How time zones are defined and managed is a matter of debate, and there is no definitive database of time zones. A change in time zone information for a country or territory is a separate matter and there is no obligation to notify IANA. The authority of the IANA time zone database mainly depends on the knowledge of the time zone database maintainers of the relevant countries or regions.
As a result, the IANA time zone definition, which records the sources of time zone information collected by the time zone database maintainer, is sometimes not very objective. The following is the IANA reference for time zone information in our country.
From Guy Harris: From Bob Devine (1988-01-28): See TIME mag, 1986-02-17 p.52. From U. S. Naval Observatory (1989-01-19): From Anthony Fok (2001-12-20): from some Taiwan websites From Paul Eggert (2006-03-22): Devine's note about Time magazine From Jesper Norgaard Welen (2006-07-14): http://www.astro.com/atlas From Paul Eggert (2008-02-11): I just now checked Google News for western news sources From David Cochrane (2014-03-26): https://content.time.com/time/magazine/article/0, 9171960, 684, 00. HTML From Luther Ma (2014-04-22) : Guo's report regarding Xinjiang From Paul Eggert (2014-06-30): http://www.sinkiang.gov.cn/service/ourworking (2014-04-22). From Paul Eggert (2017-01-05): Guo Qing-sheng (National Time-Service Center, CAS, Xi'an 710600, China) (Zhongguo Ke Ji Shi Liao, Science and Technology History in China).2003; 24(1):5-9. http://oversea.cnki.net/kcms/detail/detail.aspx?filename=ZGKS200301000&dbname=CJFD2003 Guo Qing-sheng (Shaanxi Astronomical Observatory, CAS, Xi'an 710600, China) An AP article "Shanghai Internat'l Area Little Changed" From P Chan (2018-05-07): 1986-04-12 http://www.zj.gov.cn/attach/zfgb/198608.pdf p.21-22 1987-02-15 http://www.gov.cn/gongbao/shuju/1987/gwyb198703.pdf p.114 1987-09-09 http://www.gov.cn/gongbao/shuju/1987/gwyb198721.pdf p.709 1992-03-03 http://www.gov.cn/gongbao/shuju/1992/gwyb199205.pdf p.152 http://data.people.com.cn/pic/101p/1988/04/1988041201.jpg
It can be seen that before 2014, IANA collected China time zone information mostly from news and magazines in the West and websites in Taiwan. The information collected after 2014 comes from China’s Xi ‘an Time Management Center, national portals, etc.

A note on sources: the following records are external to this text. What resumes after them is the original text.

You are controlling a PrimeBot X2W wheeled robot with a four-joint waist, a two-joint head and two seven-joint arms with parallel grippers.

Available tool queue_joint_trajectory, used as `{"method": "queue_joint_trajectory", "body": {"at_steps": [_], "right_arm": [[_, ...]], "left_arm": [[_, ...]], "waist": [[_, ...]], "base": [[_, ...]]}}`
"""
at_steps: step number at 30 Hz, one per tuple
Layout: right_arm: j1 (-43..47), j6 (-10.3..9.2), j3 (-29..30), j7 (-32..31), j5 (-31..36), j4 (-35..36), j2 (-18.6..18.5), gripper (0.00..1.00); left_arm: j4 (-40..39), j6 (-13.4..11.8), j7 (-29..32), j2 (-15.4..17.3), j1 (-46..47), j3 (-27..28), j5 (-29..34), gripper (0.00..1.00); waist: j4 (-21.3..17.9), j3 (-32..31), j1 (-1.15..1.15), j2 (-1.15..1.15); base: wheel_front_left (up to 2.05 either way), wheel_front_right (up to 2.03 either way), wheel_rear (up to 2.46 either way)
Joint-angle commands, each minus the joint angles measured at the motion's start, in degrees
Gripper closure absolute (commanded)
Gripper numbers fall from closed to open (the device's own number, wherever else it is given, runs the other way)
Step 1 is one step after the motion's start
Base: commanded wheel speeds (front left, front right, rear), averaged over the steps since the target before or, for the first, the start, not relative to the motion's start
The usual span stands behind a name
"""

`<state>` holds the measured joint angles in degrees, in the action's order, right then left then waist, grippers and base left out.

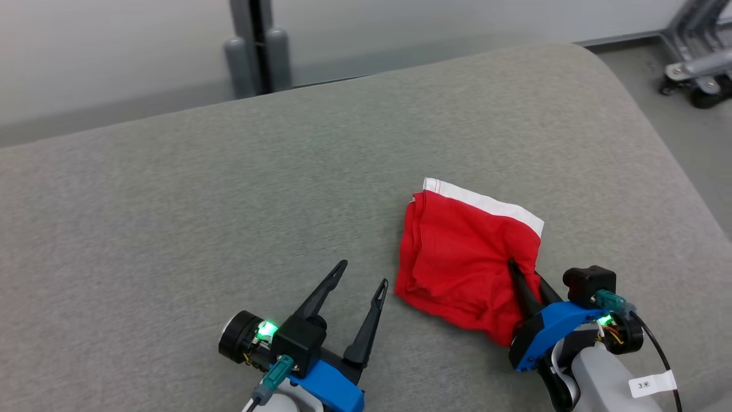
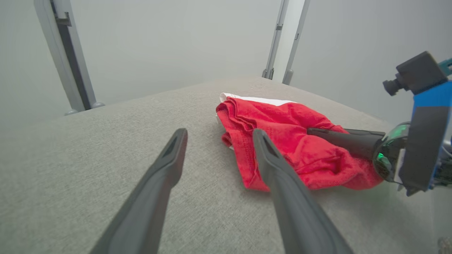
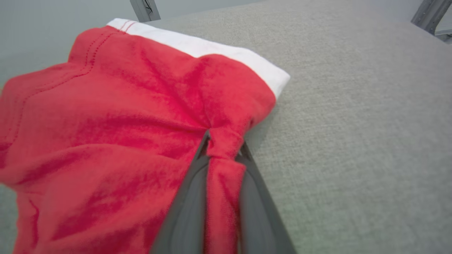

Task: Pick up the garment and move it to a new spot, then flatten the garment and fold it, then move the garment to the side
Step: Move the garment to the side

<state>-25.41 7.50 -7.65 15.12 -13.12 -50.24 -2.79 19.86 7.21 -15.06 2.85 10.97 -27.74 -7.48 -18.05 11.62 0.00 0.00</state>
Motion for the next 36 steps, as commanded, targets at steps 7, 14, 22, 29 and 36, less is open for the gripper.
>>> {"method": "queue_joint_trajectory", "body": {"at_steps": [7, 14, 22, 29, 36], "right_arm": [[0.5, -0.02, -0.1, 0.0, 0.9, 1.7, -0.2, 1.00], [-6.0, -0.02, 3.9, -0.4, 13.0, -0.8, -0.5, 1.00], [-14.6, -0.02, 14.4, -7.6, 26.8, -2.3, -9.1, 1.00], [-16.7, -0.02, 28.8, -13.4, 33.1, -0.8, -17.5, 1.00], [-17.8, -0.02, 39.6, -16.2, 37.1, 2.3, -17.5, 0.68]], "left_arm": [[1.0, 0.3, -0.2, 0.1, 0.4, -0.1, 0.5, 0.00], [1.5, 0.3, -0.2, 0.4, 0.2, 2.8, 0.9, 0.00], [1.2, 0.3, -0.2, 2.4, 1.0, 2.9, 1.5, 0.00], [0.3, 0.3, -0.2, 2.9, 1.6, 3.6, 1.0, 0.00], [0.0, 0.3, -0.1, 3.3, 2.5, 4.3, 0.8, 0.00]], "waist": [[-4.1, 0.6, 0.00, 0.00], [-2.3, 3.2, 0.00, 0.00], [4.7, 7.4, 0.00, 0.00], [10.4, 10.2, 0.00, 0.00], [12.7, 12.0, 0.00, 0.00]], "base": [[0.00, 0.00, 0.00], [0.00, 0.00, 0.00], [0.00, 0.00, 0.00], [0.00, 0.00, 0.00], [0.00, 0.00, 0.00]]}}
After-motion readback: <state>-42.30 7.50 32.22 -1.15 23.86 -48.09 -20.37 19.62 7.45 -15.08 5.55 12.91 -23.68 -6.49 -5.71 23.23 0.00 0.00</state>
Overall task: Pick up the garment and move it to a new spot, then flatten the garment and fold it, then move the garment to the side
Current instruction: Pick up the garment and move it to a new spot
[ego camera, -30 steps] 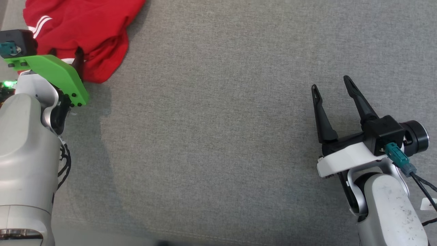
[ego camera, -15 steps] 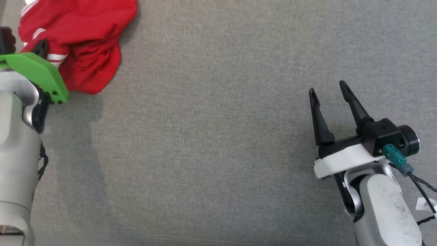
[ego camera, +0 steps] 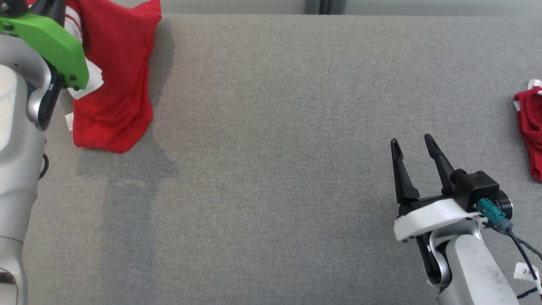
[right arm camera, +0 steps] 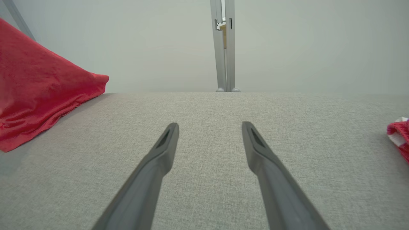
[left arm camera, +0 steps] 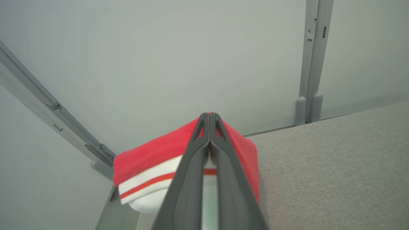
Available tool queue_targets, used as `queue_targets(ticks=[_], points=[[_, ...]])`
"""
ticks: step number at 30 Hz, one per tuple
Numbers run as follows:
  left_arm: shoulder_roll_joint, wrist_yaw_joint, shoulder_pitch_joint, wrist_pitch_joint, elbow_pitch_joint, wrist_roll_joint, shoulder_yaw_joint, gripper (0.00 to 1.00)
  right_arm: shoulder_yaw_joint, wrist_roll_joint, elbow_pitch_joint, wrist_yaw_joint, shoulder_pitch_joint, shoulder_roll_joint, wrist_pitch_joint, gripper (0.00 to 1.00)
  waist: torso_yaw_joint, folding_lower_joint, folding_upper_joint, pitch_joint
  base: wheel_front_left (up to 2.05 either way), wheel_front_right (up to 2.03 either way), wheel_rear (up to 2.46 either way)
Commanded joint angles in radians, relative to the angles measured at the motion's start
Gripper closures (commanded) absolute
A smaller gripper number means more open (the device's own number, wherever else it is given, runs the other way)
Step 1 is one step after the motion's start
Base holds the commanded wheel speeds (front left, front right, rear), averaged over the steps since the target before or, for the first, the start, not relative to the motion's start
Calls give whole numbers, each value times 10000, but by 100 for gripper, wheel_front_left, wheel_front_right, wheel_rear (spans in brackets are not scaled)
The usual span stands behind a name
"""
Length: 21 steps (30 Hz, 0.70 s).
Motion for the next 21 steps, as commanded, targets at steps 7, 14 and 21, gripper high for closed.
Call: queue_targets(ticks=[7, 14, 21], points=[[-251, -11, -716, 558, -1904, -417, -1131, 100, -326, 320, 408, -19, 305, -20, -212, 0, -1437, 0, 0, -1291, 0, 0, 0], [-1072, 1, -958, 721, -3218, -1019, -1427, 100, -424, 485, 497, -19, 232, -20, -249, 0, -2114, 0, 0, -1083, 0, 0, 0], [-1503, 268, 513, 456, -3247, -1661, -1394, 100, -313, 687, 361, -19, 235, -17, -254, 0, -2491, 0, 0, -642, 0, 0, 0]])
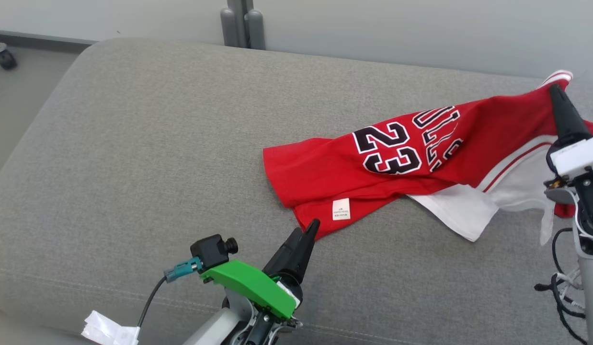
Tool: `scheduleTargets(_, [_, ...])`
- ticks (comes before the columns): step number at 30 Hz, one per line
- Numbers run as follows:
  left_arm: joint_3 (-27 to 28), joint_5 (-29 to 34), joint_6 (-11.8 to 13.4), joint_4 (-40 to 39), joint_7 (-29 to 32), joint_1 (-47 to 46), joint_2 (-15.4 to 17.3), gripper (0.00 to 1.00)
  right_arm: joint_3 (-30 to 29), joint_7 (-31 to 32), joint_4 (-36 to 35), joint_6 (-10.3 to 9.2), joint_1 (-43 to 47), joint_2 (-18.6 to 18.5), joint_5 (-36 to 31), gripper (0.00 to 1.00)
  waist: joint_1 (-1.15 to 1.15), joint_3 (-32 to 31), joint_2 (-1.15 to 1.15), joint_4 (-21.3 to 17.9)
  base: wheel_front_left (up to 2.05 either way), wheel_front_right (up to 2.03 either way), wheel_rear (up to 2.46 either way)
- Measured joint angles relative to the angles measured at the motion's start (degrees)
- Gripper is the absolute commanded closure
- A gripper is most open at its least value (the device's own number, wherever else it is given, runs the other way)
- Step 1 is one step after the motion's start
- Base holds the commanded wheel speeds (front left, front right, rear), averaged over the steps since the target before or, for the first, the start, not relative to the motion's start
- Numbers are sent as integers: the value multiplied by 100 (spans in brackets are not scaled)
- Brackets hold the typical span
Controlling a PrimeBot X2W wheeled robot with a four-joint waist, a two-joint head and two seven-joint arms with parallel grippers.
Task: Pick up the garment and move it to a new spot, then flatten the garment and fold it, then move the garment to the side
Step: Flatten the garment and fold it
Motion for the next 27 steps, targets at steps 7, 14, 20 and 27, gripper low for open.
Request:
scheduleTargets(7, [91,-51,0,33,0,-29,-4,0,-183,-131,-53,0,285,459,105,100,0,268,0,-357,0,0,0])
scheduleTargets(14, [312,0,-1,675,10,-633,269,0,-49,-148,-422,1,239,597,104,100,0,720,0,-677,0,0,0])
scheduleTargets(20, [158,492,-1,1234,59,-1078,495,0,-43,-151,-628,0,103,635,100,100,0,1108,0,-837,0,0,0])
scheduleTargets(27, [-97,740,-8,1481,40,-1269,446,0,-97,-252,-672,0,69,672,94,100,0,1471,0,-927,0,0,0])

In addition, because time zone information changes frequently in many countries, the time zone data in the IANA Universal Time Zone Database is constantly updated. As a universal database product for the world, GausSDB (DWS) also synchronizes the latest time zone information from IANA every time a new release is released, ensuring that users’ software products remain up-to-date with the time zone information.
4. Why do we pay so little attention to time zones?
Since the abolition of daylight saving time in 1992, our time zone information has never changed, which brings great convenience to our production and life. Domestic users no longer need to worry about time zone issues.
conclusion
In summary, GausSDB (DWS), as a high-performance analytical database product for global users, supports time zones in line with industry standards and specifications. The time zone of GausSDB (DWS) is easy to use, and the choice of default time zone is scientific and reasonable.